Está tan parado como el gato de porcelana de Gardel, sobre la arena de la playa del Zapillo. Lleva ahí estirado y sin perder la compostura meses y meses, dándole la espalda a la ciudad, como si tuviera algún pleito con ella. Lleva meses viendo pasar a miles de almerienses en chándal, corriendo, trotando, en bicicleta; lleva viendo pasar la vida zapillera desde hace más de un año: los vendedores morenos con un fardo de camisetas de fútbol falsificadas, la gente juvenil que toma copas en el Santa Clara, las madres y los padres con el carricoche, muchachas inmigrantes paseando carritos de jubilados impedidos; lleva meses viendo cómo se baten el cobre los muchachos con el torso tostado apostando cervezas al vóley-playa, cómo pasan las lanchas, las motos de agua, y los ferris de la naviera Armas en el horizonte rumbo a Melilla o a Nador. Cuando uno creía que con los primeros fríos desaparecería, el caimán, sigue ahí, no se va para Barranquilla a esconderse entre nenúfares y pinsapos. Se ve que le gusta más esta playa del meridiano de Europa, en este barrio que son dos barrios: los que viven en la primera línea tragándose los vientos de Levante y el sol de justicia, tragándose las olas y la sal y los que viven allende la Avenida Cabo de Gata -antigua Vívar Téllez- amparados del oleaje, más hechos a una vida de casitas bajas y árboles en la puerta.
El caimán sigue ahí, como el dinosaurio de Monterroso, como la Cabaña del tío Tom, como el Café París, como el chiringuito del Tío Pepe -ahora cerrado- por citar a algunos inmortales del barrio capitalino, a salvo ya del polvo del mineral, pero no de la presencia de un caimán asiático. Un reptil ungido con arena que tiene cuidador: se llama Karim y es oriundo de un pequeño pueblo al lado de Rabat. Karim, joven y disciplinado, exacto como un reloj suizo, remoja con un cobo y el cuenco de su mano el cuerpo del caimán dos veces cada día, a las once y a las cinco, para que no sufra, como si en vez de arenisca fuese de escamas verdaderas. Lo quiere de verdad, como Tom Hanks quiso a Wilson tras enfadarse con él y tirarlo al mar.
Karim nunca se va de la vera del caimán: “¿Tiene nombre el bicho? No, no le hace falta, ¿Pará qué lo iba a tener si no tengo que llamarlo?”

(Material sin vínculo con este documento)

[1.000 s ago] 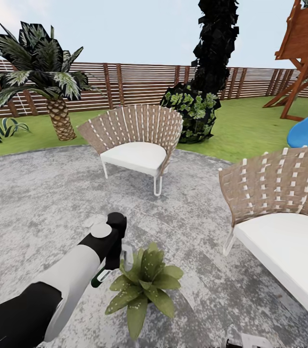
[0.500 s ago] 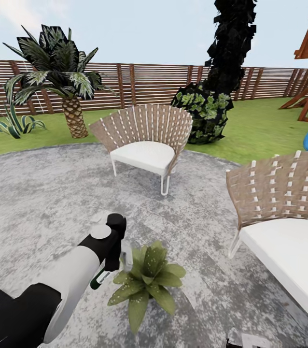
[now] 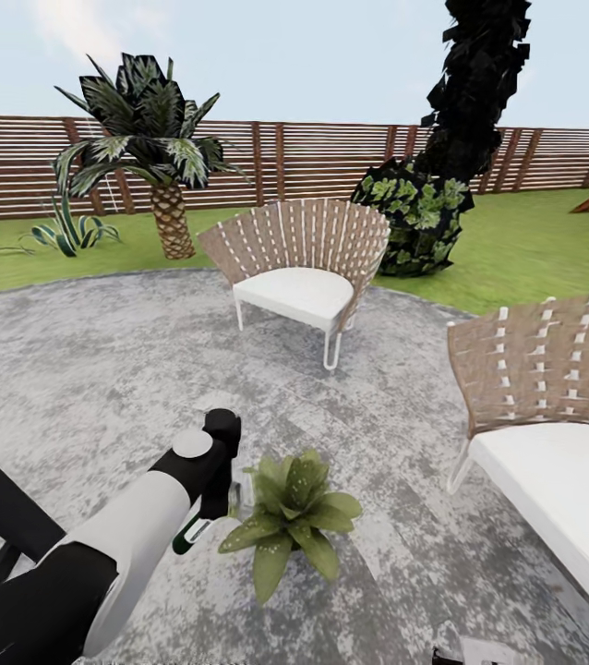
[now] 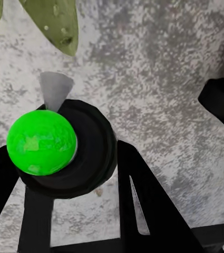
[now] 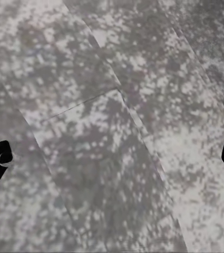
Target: Pick up the pesticide atomizer in the garden and spray insectifuge to fully cover both potted plants in the garden.
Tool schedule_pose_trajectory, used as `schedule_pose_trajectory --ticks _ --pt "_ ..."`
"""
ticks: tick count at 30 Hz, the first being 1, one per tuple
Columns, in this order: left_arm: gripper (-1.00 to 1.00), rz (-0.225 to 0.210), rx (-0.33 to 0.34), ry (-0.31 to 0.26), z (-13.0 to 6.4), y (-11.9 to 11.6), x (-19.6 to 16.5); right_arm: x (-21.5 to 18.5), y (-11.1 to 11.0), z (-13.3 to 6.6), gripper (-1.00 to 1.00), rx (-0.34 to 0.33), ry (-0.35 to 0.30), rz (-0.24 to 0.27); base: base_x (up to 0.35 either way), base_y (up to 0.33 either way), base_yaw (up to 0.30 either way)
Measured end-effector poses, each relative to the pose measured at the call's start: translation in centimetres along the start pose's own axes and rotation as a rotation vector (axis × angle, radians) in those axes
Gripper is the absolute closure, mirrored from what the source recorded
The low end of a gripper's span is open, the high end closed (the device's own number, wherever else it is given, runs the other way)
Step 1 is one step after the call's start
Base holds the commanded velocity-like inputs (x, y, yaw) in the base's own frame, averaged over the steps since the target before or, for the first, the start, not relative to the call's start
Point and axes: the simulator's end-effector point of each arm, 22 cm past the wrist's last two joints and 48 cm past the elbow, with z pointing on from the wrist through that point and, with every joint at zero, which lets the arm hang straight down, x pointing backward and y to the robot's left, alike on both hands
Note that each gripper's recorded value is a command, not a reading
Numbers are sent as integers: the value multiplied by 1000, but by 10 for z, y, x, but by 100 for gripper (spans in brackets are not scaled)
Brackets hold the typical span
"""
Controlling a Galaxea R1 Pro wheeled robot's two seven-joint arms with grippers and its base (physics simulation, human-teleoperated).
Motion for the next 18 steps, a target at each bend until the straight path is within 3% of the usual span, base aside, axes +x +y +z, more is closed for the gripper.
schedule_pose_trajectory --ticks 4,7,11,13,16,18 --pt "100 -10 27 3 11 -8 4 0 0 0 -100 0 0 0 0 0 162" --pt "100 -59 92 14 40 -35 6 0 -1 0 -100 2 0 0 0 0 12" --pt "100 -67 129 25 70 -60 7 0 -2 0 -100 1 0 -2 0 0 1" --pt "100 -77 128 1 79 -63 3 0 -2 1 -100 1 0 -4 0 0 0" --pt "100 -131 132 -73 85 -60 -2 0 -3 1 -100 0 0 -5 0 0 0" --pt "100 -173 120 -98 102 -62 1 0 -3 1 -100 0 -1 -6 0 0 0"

Al lado del animal, Karim, tiene esculpida una pequeña aldea de albero, rodeada de arbolitos verdes, que le recuerda a su pueblo. Tiene algo de arquitecto Karim, porque no le falta detalle al poblado: las escaleritas, los vanos de las ventanas, las aceras, como si fuera el belén de Diputación que cada Navidad diseña la familia Miras. Un poco más alejado -porque un felino no se debe llevar muy bien con un reptil- emerge la osamenta de un león africano, que por el tiempo que lleva también inmóvil deber sentirse ya como un zapillero más, con los bigotes tiznados de amarillo y mirando a los caminantes que llenan el Paseo Marítimo.
Karim cuando hace mucho viento o chispea, se refugia en una especie de tienda de campaña azul celeste y una silla de lona que tiene dispuesta sobre la arena, al lado de sus creaciones, mientras sonríe cuando alguien le deposita unas monedas en el cuenco verde que tiene dispuesto sobre la barandilla. Karim quiere más al caimán porque el león vino después. “Es mi primogénito”, sentencia.